Montpellier

We -that’s 6 people- arrived in Montpellier after a week of freezing high up in the mountains with totally shitty infrastructure and not really being able to organise anything at all. So most of us were hoping for lots of warm rooms and lots of internet ;-)

We thought to have arranged some places to stay via couchsurfing and hoped to have a good and stable basis from where we could organise stuff, like contact/call other projects, update the blog, etc…

Somehow things again didn’t come as they should (- well, propably they came exactly as they should but not as we hoped…;-) )

First of all some couchsurfers who had offered us enouph places for all of us didn’t answer any more. For the first 2 nights we found a nice but small place to stay -and a shower!!!- in the flat of some students on exchange, Andre and Claudi from Germany, Elisa from Italy, and 2 other guys from Brazil and Spain.

But as I said it was REALLY small - and they had only WLAN from the neighbours why we also couldn’t work efficiently there (as we don’t get wireless working on several of our computers -> rareness of linux drivers for wireless cards… )

Whatever, well, we had to leave there again and 3 of us had to stay in the busses again… Which wouldn’t have been so bad for 3 people, but for some kind of strange misunderstandings it would be getting more and more people who had to stay in there: First Aris and Peter came back from Nice earlier than we had expected (Tuesday and Thursday sounds quite similar!) and then Marcus just showed up out of the nowhere… so 6 people in the 3 busses again…
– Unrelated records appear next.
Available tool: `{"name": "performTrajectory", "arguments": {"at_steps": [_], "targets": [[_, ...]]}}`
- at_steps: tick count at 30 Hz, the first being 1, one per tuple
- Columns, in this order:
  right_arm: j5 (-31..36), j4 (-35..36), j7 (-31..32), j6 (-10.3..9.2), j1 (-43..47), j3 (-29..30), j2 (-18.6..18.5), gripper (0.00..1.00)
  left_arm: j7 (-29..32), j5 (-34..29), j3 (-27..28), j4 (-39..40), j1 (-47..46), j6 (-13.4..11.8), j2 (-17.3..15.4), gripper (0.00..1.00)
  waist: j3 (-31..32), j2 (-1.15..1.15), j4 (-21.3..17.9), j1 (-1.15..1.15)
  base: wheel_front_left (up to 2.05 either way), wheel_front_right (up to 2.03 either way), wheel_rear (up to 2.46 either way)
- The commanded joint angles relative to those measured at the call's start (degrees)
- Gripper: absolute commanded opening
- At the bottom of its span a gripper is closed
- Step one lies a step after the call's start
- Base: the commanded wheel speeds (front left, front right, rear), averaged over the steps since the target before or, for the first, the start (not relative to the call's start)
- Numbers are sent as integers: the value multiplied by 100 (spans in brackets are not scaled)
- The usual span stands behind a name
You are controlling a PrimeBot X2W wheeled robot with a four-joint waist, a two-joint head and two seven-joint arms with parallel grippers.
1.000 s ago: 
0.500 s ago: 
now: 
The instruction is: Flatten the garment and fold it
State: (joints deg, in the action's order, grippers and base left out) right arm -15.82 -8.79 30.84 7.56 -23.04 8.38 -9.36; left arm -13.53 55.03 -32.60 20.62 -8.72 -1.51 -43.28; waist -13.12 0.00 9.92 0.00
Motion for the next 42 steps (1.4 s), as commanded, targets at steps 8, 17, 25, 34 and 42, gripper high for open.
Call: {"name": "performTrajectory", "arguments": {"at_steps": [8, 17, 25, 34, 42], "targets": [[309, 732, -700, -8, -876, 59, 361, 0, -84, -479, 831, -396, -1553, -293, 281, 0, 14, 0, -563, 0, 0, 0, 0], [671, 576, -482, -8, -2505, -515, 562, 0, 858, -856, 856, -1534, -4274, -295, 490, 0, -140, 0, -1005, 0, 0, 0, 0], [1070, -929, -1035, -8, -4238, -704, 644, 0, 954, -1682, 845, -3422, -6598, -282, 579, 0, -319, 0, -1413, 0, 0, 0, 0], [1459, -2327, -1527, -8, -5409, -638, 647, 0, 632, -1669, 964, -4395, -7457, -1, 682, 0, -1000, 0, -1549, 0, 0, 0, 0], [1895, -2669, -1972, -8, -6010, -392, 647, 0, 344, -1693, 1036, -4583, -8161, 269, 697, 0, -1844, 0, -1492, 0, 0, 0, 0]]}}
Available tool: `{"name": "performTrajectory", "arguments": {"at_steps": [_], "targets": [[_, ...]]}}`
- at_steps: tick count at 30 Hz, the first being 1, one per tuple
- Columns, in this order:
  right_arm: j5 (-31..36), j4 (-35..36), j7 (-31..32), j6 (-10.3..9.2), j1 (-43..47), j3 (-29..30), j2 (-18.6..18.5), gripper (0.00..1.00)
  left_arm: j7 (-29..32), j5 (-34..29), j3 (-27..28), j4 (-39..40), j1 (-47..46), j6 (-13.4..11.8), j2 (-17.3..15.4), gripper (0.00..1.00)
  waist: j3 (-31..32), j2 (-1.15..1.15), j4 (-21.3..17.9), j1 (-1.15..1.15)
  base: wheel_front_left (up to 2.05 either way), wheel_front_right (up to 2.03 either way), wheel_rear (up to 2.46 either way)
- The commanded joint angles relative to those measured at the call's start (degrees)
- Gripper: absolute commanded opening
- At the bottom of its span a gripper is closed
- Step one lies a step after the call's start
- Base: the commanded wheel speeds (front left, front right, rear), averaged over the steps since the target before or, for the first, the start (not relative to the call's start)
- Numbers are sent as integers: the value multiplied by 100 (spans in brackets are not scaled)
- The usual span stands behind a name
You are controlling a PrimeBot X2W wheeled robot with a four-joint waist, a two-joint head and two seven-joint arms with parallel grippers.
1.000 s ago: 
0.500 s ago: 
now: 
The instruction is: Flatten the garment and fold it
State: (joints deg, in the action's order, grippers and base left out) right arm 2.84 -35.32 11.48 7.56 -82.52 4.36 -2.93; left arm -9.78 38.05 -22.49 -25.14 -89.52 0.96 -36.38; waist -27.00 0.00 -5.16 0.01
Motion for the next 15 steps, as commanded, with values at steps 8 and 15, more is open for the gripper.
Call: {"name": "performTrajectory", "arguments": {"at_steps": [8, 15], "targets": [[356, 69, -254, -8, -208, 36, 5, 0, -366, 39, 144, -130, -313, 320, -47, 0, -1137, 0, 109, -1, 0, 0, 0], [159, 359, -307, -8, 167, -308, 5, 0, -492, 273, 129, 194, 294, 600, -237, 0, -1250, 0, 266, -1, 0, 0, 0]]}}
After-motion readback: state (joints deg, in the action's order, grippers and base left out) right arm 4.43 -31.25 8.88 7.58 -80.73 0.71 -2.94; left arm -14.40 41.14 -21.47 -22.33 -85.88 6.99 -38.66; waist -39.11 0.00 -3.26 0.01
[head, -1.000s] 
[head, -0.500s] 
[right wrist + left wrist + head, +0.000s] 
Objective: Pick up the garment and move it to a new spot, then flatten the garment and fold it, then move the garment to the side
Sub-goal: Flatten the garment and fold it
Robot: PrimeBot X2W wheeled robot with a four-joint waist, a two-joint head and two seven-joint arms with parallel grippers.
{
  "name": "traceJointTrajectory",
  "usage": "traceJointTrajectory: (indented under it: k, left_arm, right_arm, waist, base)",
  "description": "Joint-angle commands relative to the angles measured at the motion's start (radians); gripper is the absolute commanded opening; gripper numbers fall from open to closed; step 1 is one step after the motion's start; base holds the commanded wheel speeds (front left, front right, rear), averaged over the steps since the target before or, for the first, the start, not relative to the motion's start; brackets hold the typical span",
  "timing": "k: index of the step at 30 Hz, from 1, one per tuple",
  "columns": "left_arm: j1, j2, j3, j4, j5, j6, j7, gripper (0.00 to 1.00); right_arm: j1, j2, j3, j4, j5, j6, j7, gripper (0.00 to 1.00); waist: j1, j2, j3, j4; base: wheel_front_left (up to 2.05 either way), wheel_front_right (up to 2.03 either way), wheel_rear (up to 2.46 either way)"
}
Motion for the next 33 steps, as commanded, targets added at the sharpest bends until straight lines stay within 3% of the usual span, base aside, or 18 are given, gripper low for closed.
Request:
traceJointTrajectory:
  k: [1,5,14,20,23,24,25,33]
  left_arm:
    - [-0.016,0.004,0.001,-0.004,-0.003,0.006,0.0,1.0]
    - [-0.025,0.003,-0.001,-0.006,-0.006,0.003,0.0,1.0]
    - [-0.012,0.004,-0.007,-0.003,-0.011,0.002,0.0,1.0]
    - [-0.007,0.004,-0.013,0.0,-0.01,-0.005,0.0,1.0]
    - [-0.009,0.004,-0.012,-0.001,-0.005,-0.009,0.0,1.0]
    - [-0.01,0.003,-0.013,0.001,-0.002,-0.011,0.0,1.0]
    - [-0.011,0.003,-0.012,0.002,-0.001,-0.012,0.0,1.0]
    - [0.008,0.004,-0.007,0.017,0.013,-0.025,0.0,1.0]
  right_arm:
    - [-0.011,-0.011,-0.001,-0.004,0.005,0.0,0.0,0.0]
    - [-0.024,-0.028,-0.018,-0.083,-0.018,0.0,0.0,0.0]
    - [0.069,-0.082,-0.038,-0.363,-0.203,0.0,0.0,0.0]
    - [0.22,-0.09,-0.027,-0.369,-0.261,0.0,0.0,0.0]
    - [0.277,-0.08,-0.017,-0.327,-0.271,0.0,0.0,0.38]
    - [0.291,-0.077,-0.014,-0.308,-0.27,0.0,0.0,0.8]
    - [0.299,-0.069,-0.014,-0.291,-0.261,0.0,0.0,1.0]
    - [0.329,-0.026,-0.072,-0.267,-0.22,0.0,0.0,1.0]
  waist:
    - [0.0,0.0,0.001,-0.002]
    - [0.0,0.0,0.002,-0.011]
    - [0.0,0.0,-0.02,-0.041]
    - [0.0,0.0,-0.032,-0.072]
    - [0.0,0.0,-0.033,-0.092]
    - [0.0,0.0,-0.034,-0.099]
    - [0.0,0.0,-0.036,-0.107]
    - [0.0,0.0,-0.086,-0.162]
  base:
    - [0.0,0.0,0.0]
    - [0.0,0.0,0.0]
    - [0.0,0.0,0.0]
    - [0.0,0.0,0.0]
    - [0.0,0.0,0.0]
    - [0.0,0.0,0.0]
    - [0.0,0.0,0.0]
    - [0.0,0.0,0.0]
While the white-bus-team was busy taking care of gas bottles and trailor wheels and while Peter spent most of the time hanging out in MacDolandia (free Internet-land),

we (Anja, Sam, Birgit) were so lucky to be able to be in the place of a friendly family that we also met via couchsurfing.

The father, who originally comes from Senegal, was a university professor for educational science (specialised on health education) and is now building up an <a href=”http://ifelnet.eu> e-learning entreprise </a> based on moodle (open source e-learning software). So we heard some about e-learning and talked with him about a world without universities - but with theoretical learning via the www and practical learning in other places, like e.g. entreprises.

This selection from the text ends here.